David and James have been with him throughout his senior inter-county career, so it’s not surprising to hear that the bond between Owens and his umpires is a very strong one.

“Referees in general are a tightly knit bunch who support each other quite well and when a lad is struggling there’s always somebody there to pick you up and bring you on,” says Owens.

“But, at the end of the day, it’s the umpires who support you the most. You’re going to matches with them and you have faith in them and they have faith in you.

“You’re chatting to them before the game on the journey down because for most championship matches you’re all in the same car together for two hours plus. So you’re having a good auld chat, you’re having good banter.

“Then after the game you’re doing your analysis together and during the week you’re talking to them. After every game they’d always ring if they thought we needed to talk about something to do with the game.

“I’m sure every referee would tell you the same, that the relationship with your umpires is hugely important. You’re part of a team together and they’re looking forward to the text message about a match as much as you are.”

Such is the nature of the role, Owens has had some challenging days at the office as a referee, but overall officiating at the highest level is something he’s really enjoyed for the past 17 years.

“Every day we go out we get a buzz out of it, but there are stand-out days you remember a lot more,” he says.

“I refereed the national league final in 2010 and that would be a stand-out fixture for me. I think I only blew seven frees that day and it was a surreal experience because even though Cork lost the game I had Cork as well as Galway supporters coming up to me afterwards shaking my hand which is unusual, and that’s why it stands out a lot.

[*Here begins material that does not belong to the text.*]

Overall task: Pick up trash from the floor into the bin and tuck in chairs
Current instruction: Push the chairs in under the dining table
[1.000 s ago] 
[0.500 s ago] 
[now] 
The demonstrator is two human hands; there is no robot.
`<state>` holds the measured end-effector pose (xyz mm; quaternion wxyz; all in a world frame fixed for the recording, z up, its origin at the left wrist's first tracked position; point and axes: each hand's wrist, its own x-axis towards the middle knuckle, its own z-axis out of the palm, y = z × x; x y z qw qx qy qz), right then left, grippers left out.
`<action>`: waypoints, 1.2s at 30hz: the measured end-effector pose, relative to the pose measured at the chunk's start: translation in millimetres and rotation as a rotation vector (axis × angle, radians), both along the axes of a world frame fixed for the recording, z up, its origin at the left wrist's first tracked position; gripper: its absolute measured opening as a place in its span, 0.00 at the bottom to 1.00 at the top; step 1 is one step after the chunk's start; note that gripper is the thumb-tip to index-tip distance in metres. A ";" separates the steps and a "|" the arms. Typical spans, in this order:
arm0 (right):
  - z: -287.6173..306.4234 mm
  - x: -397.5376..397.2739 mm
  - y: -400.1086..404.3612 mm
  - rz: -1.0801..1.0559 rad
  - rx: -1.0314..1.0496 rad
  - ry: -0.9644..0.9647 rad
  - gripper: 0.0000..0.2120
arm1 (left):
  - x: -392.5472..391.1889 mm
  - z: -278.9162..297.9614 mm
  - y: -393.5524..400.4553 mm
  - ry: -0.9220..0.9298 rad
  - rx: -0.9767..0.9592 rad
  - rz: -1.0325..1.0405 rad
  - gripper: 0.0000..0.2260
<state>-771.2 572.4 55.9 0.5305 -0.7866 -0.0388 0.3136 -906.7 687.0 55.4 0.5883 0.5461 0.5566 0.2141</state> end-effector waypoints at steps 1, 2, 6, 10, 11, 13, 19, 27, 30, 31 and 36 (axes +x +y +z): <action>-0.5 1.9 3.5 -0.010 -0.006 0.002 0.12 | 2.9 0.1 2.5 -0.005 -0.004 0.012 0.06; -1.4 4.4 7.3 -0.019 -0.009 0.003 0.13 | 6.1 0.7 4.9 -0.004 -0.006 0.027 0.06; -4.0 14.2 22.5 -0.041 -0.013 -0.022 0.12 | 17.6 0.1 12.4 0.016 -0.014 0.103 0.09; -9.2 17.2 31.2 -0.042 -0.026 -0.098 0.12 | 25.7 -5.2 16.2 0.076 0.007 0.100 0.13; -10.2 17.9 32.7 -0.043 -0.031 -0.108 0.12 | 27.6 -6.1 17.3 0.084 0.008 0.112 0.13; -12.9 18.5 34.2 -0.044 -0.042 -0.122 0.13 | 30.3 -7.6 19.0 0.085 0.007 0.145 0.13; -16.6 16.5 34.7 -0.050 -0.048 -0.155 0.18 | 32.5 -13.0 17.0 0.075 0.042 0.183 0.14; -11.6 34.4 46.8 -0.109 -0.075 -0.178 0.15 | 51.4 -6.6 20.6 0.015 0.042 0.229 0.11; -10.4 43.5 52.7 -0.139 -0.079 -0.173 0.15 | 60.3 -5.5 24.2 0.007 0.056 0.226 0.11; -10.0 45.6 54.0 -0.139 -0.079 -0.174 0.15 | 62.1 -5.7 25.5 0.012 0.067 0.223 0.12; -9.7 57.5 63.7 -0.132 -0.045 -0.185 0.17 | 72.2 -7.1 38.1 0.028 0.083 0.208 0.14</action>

“Another game that stands out, for different reasons, is the 2013 All-Ireland semi-final between Cork and Dublin. The first 60 minutes of that game was just fairytale stuff from a refereeing perspective. But then for the last seven minutes you were reminded that things can change in an instant in a game.”

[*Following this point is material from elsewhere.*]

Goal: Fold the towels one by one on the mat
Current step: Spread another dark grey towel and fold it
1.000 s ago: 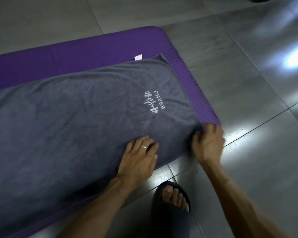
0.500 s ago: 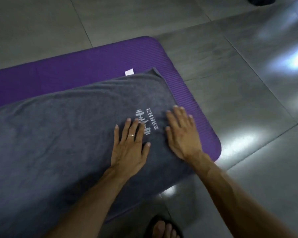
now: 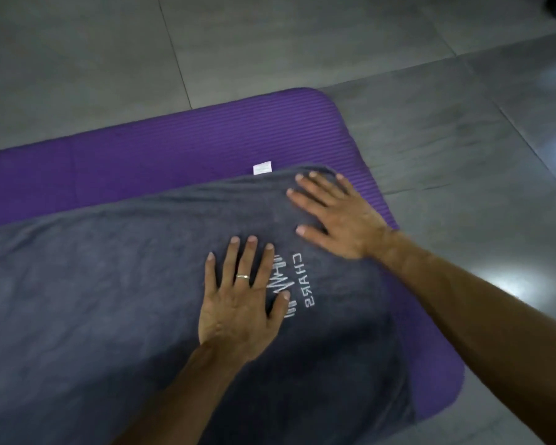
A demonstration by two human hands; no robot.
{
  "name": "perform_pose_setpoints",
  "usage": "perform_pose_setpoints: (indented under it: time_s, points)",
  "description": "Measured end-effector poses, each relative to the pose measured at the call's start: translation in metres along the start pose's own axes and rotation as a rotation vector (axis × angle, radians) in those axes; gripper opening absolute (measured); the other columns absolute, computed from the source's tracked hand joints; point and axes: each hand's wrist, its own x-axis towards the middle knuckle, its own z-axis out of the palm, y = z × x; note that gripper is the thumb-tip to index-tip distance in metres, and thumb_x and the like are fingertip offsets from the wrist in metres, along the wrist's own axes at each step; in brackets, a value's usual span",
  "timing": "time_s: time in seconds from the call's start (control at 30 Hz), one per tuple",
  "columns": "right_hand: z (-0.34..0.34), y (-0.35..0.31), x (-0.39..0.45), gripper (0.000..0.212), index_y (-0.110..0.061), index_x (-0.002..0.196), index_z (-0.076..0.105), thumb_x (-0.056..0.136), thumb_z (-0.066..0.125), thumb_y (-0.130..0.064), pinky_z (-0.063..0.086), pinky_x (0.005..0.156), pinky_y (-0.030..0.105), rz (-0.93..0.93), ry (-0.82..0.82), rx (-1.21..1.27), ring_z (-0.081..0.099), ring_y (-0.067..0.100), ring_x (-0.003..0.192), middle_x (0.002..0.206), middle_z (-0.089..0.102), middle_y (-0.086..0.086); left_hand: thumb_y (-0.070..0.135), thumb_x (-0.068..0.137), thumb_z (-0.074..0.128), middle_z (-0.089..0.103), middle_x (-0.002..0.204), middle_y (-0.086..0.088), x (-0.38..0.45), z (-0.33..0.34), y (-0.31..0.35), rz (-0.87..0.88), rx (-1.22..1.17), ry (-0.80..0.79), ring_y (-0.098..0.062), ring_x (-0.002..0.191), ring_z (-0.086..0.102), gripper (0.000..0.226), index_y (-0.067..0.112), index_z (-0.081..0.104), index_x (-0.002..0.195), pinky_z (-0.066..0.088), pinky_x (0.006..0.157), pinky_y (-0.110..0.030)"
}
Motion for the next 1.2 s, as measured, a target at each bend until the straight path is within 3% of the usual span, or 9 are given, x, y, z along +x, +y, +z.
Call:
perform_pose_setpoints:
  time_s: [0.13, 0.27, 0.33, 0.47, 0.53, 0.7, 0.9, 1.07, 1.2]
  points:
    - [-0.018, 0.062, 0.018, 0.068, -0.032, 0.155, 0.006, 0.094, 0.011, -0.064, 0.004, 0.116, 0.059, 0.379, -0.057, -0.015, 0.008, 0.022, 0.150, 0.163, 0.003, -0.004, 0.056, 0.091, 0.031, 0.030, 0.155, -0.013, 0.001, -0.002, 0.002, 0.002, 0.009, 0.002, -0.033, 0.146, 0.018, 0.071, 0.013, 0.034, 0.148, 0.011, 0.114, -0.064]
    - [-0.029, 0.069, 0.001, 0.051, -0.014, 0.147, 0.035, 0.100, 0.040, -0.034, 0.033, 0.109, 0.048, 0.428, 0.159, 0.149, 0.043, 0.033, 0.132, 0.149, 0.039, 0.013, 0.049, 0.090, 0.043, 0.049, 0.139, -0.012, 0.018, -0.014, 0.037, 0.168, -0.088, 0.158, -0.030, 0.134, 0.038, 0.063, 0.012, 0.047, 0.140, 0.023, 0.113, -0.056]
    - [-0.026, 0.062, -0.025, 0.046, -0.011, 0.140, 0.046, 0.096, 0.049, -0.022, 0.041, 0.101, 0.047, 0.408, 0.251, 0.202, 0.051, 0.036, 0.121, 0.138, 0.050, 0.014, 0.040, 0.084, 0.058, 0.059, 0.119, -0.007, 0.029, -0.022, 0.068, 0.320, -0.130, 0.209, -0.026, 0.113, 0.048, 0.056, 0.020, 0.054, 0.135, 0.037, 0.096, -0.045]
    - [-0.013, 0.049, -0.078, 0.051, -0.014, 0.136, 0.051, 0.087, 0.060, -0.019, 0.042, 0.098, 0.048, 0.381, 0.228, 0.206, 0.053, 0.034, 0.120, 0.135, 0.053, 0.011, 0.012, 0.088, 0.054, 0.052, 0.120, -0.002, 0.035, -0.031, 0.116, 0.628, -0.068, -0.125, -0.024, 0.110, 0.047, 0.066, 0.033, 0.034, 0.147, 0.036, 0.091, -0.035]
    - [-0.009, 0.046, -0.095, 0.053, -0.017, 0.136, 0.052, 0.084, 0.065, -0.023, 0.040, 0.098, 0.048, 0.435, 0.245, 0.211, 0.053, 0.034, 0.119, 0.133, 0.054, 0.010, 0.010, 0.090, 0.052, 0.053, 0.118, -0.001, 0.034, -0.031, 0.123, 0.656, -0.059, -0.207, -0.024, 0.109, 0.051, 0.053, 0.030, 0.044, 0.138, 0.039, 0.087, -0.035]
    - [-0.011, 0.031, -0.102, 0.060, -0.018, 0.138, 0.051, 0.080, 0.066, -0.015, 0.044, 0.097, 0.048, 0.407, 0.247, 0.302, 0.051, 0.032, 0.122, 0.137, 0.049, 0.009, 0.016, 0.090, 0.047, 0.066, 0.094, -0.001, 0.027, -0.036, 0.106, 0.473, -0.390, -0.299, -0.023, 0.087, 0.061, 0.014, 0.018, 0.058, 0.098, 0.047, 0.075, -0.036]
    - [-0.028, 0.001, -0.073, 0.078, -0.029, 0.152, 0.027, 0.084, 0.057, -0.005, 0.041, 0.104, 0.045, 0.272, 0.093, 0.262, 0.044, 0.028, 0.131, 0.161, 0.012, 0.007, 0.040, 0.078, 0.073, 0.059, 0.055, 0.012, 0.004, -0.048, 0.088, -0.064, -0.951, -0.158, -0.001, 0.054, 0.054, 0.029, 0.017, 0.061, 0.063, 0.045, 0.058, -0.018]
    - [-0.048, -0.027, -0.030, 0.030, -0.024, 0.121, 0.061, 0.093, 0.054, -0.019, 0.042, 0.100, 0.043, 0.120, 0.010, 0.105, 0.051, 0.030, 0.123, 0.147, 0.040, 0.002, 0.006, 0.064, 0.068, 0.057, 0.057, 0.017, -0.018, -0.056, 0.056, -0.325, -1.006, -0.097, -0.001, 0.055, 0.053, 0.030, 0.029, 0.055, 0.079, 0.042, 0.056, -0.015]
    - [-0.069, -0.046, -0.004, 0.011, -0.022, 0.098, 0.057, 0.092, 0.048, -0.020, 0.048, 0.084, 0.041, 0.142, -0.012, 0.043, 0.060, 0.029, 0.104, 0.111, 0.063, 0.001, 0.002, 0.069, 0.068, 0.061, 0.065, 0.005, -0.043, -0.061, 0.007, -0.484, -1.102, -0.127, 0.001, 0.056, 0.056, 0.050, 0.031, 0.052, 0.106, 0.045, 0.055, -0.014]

His umpires feared that Owens would step away from inter-county refereeing now that he’s reached the targeted 50 championship matches, but he’s not done just yet.

He’d love nothing more than to referee his fourth All-Ireland Final on July 23, but even if he doesn’t have the honour he intends to go again in 2024 and hopes to stay going until he reaches the retirement age of 50.

Along the way he might well pass another significant milestone by bettering Barry Kelly’s record of refereeing 54 senior championship matches.

“I told the lads on Saturday that if we’re not involved in the All-Ireland Final then the goal now is to get ready for next year. We’ve three years of refereeing left and we’ll just see how long we’re able to keep going.

“The annual fitness tests are the important thing, just getting over the line for each of them.

“If I can do that for the next three years and put myself in the frame for more games, that’s all I can do. We’ll just try to enjoy it and see where it takes us.”